Her Perfect 10

Home > Other > Her Perfect 10 > Page 23
Her Perfect 10 Page 23

by Brianna Cash


  I don’t know how to go back to what we were before.

  I miss SD’s words. I miss having those glimpses of who she really is and how her mind works. While Sadie’s good at hiding it, now that I have an idea what’s behind those guarded looks, it only makes me want inside her head that much more. I want her to confide in me. I want her to tell me the little mundane things that make up her life. I want her to share her entire world with me.

  I wouldn’t give up this weekend for anything. Sadie’s a dream. She’s bold, she’s sassy, she’s uninhibited, she’s patient with my reluctant desires that I’m just beginning to understand. I like her, Sadie, even as a completely different person than my SD.

  Sadie also brought out a side of me I never knew existed. And I like this new side of me. It feels like I’m getting reacquainted with a long-lost friend, one I felt a connection with long ago, but he moved away before I ever got to know him. It’s like I’m finding a piece of myself.
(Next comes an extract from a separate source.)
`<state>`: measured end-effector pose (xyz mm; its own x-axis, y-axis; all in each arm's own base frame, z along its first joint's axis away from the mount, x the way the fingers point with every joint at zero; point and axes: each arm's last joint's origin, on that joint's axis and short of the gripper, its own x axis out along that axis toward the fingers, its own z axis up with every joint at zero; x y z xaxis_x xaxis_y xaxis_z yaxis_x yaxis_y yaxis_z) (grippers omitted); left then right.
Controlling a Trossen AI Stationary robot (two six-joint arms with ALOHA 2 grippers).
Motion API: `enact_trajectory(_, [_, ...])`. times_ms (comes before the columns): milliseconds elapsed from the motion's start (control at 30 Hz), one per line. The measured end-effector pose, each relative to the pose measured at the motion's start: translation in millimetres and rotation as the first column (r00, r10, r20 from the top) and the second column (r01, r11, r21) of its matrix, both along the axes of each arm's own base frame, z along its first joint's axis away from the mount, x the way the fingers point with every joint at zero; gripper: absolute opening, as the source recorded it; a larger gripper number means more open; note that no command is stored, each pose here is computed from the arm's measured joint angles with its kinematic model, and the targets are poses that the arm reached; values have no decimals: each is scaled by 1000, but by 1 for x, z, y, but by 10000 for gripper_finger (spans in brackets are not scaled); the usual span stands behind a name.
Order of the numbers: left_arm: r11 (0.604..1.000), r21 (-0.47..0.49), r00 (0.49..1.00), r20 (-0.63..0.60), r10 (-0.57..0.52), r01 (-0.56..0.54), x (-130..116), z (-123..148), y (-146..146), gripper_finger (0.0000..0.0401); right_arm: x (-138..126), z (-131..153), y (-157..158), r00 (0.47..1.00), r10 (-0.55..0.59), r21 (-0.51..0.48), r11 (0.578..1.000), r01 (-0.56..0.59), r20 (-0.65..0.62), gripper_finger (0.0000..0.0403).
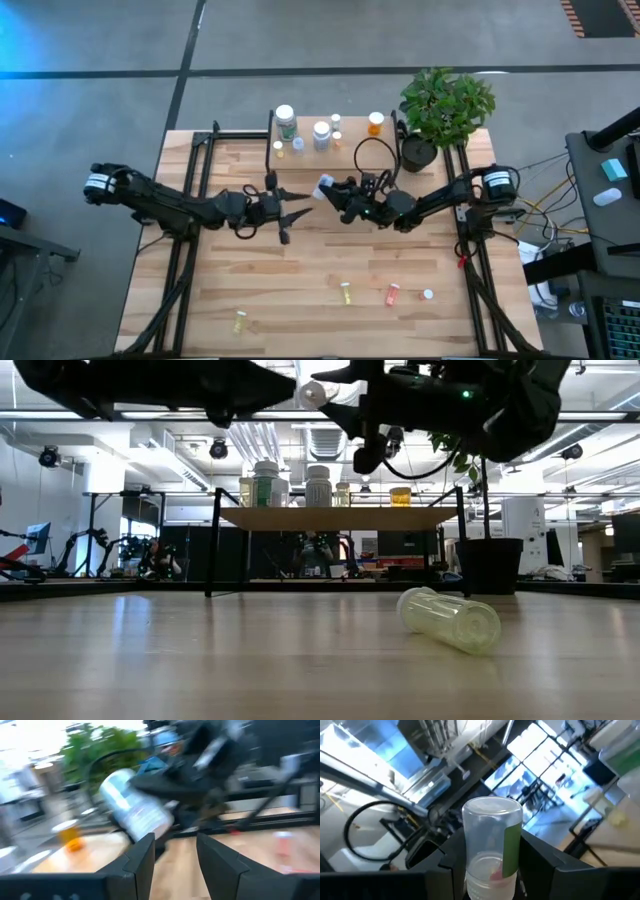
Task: Pick and place medicine bottles onto shelf by color
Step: Put the transparent pill bottle on the shelf
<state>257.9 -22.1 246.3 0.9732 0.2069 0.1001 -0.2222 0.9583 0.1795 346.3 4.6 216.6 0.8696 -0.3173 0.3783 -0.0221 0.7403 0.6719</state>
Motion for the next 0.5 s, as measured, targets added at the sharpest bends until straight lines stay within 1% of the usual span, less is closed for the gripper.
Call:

It makes me feel better and more confident about who I am, imperfections and all.

  But as great as this weekend was, it was incomplete. I got to see brief moments of my SD in Sadie. And I got Sadie any way I physically wanted her in the little time we’ve been granted. But I want all of her, and that includes her words, her thoughts, her emotions…her heart.

  I want SD and Sadie at the same time. Not as two separate entities that want me in entirely different ways. And going back to our separate lives is something I don’t know how to do after the many discoveries I’ve made about her and myself over the past thirty-six hours.
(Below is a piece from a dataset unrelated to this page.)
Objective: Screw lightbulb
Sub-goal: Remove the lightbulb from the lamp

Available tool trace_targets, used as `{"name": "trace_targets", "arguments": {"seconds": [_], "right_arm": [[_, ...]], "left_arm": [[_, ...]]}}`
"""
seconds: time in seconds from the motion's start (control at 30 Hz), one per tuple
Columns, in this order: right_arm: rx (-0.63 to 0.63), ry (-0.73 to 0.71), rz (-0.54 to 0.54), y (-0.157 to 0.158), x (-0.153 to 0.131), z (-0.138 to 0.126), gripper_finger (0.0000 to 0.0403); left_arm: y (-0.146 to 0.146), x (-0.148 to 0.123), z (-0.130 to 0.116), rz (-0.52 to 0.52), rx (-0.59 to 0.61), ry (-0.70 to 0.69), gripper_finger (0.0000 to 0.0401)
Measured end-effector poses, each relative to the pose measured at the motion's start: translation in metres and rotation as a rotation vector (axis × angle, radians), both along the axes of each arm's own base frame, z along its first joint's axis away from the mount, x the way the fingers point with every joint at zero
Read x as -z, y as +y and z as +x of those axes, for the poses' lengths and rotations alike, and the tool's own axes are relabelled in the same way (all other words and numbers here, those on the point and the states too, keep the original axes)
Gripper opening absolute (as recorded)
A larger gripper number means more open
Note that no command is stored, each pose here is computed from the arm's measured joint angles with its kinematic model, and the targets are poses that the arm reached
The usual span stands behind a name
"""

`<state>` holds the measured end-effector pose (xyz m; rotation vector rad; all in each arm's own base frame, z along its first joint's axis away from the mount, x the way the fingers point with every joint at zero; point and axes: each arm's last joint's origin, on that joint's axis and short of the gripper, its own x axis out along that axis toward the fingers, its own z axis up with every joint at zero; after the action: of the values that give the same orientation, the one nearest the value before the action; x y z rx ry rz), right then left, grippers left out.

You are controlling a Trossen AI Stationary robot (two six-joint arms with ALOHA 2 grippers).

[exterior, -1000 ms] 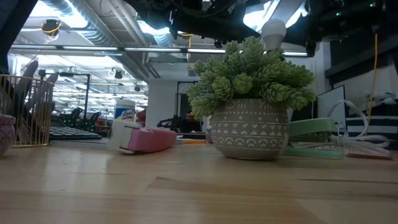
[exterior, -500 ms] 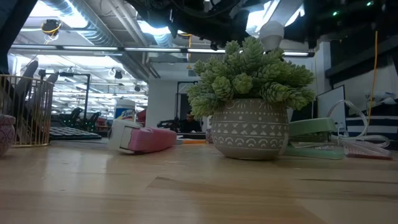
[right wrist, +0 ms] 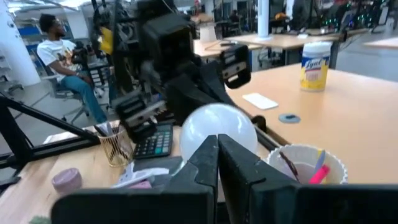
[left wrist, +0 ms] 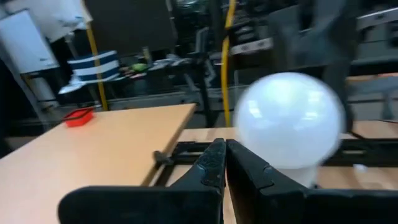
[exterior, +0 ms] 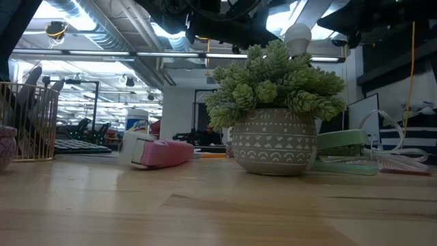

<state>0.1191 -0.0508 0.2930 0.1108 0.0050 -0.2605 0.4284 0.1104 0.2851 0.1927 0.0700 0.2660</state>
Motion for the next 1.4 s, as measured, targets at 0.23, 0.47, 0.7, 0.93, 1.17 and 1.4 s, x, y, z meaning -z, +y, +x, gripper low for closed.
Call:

  “Today is Sunday,” I repeat, just as depressed about it as she is.

  When I get out of the shower, she’s still lying in bed, looking out the glass door to the balcony, the sheets twisted around her legs, her torso bare. I can’t imagine pretending nothing happened between us. I can’t imagine not seeing her again outside of work. I can’t imagine not trying for more with her.

  “Can we do something one night this week? Whatever night you’re free?”

  She watches me towel dry my hair, her eyes holding a mystery I’d like to unfold. She says nothing for a long time. I wait her out. She feels the same way, even if she doesn’t know I’m her writing partner. She told me she did when we were in that little shack. There’s no way we can go back to normal.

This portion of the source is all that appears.